WORK REQUIRED ->
Go line by line through the data below, counting each one that has "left", and give the final count only.

DATASET EXTRACT ->

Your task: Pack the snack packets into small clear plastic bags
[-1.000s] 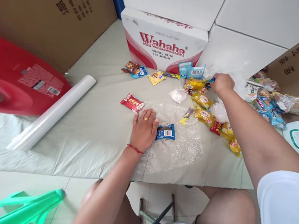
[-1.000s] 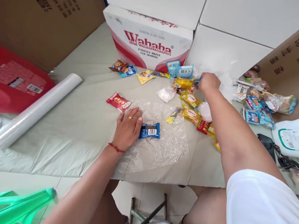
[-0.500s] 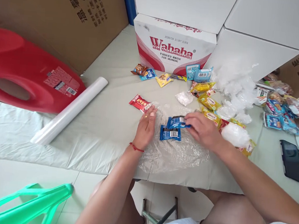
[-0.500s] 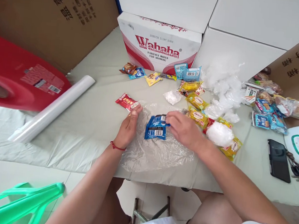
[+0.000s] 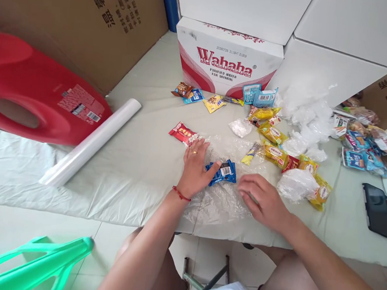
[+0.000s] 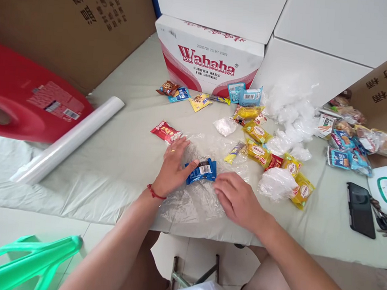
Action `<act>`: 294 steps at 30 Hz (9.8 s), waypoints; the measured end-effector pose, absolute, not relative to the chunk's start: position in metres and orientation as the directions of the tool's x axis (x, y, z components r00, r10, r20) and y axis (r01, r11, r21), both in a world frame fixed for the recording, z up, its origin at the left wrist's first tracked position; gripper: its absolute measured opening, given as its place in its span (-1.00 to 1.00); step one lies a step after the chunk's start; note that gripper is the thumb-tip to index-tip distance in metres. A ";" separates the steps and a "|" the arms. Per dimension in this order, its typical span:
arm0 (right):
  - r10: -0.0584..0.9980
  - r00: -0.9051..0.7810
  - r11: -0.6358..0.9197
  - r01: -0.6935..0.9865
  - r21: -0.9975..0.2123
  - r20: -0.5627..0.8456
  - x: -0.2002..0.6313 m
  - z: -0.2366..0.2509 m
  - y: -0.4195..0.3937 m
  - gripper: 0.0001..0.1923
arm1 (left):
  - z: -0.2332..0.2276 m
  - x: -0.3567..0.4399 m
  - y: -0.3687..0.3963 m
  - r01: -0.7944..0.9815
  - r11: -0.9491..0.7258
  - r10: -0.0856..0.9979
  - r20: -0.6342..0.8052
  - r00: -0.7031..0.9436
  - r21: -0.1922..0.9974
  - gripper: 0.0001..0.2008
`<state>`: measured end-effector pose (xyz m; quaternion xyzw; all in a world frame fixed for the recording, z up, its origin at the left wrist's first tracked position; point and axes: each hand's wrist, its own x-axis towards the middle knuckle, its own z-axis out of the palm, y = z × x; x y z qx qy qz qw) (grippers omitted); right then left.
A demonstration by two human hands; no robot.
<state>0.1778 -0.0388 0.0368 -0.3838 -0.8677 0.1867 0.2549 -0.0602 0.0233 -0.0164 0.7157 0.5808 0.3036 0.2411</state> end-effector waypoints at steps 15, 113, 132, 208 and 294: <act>0.815 -0.470 0.574 0.740 -0.352 0.340 0.133 -0.001 -0.115 -0.76 | 0.003 -0.074 0.018 0.603 -0.303 0.942 0.138 0.305 0.738 -0.81; 0.874 -0.451 0.074 0.496 -0.865 -0.183 0.134 0.018 0.023 -0.79 | 0.011 -0.065 -0.018 0.655 -0.583 0.776 0.568 0.273 0.481 -0.80; 0.966 -0.079 -0.128 0.678 -0.724 -0.245 0.168 0.057 -0.072 -0.21 | -0.004 -0.046 -0.024 0.688 -0.532 0.847 0.325 0.421 0.495 -0.69; 0.781 -0.624 0.559 0.671 -0.486 0.037 0.145 0.024 -0.056 -0.59 | 0.008 -0.069 0.035 0.487 0.103 0.995 -0.086 -0.057 0.867 -0.81; 0.978 0.120 -0.166 -0.060 -0.984 -0.173 0.193 0.025 -0.075 -0.49 | 0.004 0.034 -0.020 -0.105 0.103 0.949 -0.066 0.307 0.989 -0.55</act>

WRITTEN ANSWER ->
3